### REQUIREMENT
Where a picture appears in the data below, exclude it; restate everything else word for word.

### RECORDED INFORMATION
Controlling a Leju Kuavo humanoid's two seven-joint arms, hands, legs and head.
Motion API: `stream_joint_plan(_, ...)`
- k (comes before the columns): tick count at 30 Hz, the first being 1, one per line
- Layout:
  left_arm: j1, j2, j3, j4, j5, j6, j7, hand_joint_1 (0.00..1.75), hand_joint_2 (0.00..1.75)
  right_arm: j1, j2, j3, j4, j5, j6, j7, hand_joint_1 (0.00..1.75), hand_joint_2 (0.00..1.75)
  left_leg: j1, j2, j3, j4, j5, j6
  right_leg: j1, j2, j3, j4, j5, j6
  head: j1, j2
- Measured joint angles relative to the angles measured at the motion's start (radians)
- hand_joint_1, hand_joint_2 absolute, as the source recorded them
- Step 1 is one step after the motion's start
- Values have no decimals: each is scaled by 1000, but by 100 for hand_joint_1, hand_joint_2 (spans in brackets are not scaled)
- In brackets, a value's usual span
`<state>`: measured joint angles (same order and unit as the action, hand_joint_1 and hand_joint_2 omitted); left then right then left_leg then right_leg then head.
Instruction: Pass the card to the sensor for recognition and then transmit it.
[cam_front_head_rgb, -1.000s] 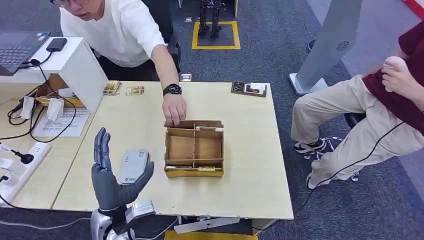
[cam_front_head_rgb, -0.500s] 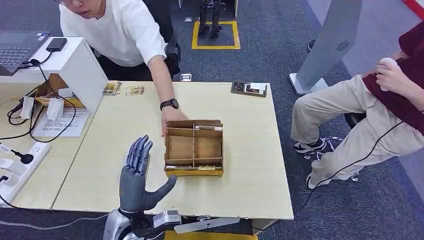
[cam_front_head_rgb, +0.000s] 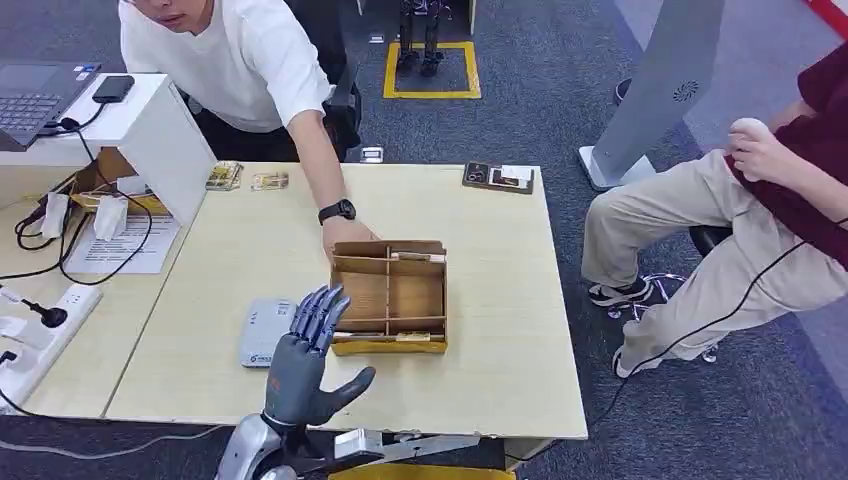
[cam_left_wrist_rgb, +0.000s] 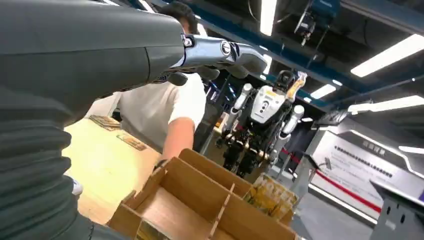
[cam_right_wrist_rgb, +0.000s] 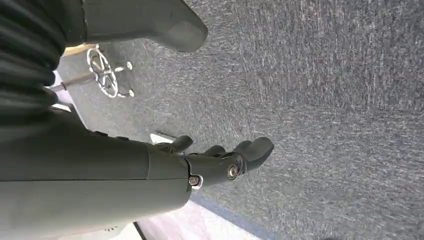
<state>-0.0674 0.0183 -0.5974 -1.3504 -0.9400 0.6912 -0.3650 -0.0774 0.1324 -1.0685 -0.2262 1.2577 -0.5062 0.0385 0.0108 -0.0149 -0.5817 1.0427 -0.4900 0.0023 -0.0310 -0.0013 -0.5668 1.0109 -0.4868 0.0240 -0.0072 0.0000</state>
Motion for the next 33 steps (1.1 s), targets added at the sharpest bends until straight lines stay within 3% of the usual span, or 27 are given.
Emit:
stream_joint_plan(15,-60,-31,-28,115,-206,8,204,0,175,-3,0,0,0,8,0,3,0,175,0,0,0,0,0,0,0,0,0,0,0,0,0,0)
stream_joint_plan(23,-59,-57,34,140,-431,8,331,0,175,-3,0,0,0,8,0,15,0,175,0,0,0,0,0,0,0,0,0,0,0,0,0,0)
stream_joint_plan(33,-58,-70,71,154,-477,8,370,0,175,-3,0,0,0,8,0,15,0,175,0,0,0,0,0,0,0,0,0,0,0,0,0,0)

### TASK OUTPUT
Controlling a Leju Kuavo humanoid's two seven-joint arms, hands, legs and head.
Motion API: `stream_joint_plan(_, ...)`
- k (comes before the columns): tick count at 30 Hz, the first being 1, one per line
- Layout:
  left_arm: j1, j2, j3, j4, j5, j6, j7, hand_joint_1 (0.00..1.75), hand_joint_2 (0.00..1.75)
  right_arm: j1, j2, j3, j4, j5, j6, j7, hand_joint_1 (0.00..1.75), hand_joint_2 (0.00..1.75)
  left_leg: j1, j2, j3, j4, j5, j6
  right_leg: j1, j2, j3, j4, j5, j6
  head: j1, j2
- Measured joint angles relative to the angles measured at the motion's start (radians)
- hand_joint_1, hand_joint_2 absolute, as the source recorded them
- Step 1 is one step after the motion's start
- Values have no decimals: each is scaled by 1000, but by 100 for hand_joint_1, hand_joint_2 (spans in brackets are not scaled)
- In brackets, a value's usual span
`<state>`: measured joint angles (same order and unit as the action, hand_joint_1 and hand_joint_2 omitted); left then right then left_leg then right_leg then head.
Instruction: Pass the card to the sensor for recognition and then transmit it.
[cam_front_head_rgb, -1.000s] 
[cam_front_head_rgb, -0.500s] 
[cam_front_head_rgb, +0.000s] 
[cam_left_wrist_rgb, +0.000s] 
[cam_right_wrist_rgb, +0.000s] 
<state>-0.0674 0.0183 -0.5974 -1.3504 -0.9400 0.6912 -0.3650 -0.0774 0.1324 -1.0685 -0.2262 1.2577 -0.5062 0.0385 0.0108 -0.0149 -0.5817 1.0427 -0.4900 0.0023 -0.0310 -0.0013 -0.5668 1.0109 -0.4868 0.0240 -0.0072 0.0000</state>
Motion for the next 33 steps (1.1 s), targets added at the sharpest bends until straight lines stay within 3% of the usual span, or 27 are given.
Emit:
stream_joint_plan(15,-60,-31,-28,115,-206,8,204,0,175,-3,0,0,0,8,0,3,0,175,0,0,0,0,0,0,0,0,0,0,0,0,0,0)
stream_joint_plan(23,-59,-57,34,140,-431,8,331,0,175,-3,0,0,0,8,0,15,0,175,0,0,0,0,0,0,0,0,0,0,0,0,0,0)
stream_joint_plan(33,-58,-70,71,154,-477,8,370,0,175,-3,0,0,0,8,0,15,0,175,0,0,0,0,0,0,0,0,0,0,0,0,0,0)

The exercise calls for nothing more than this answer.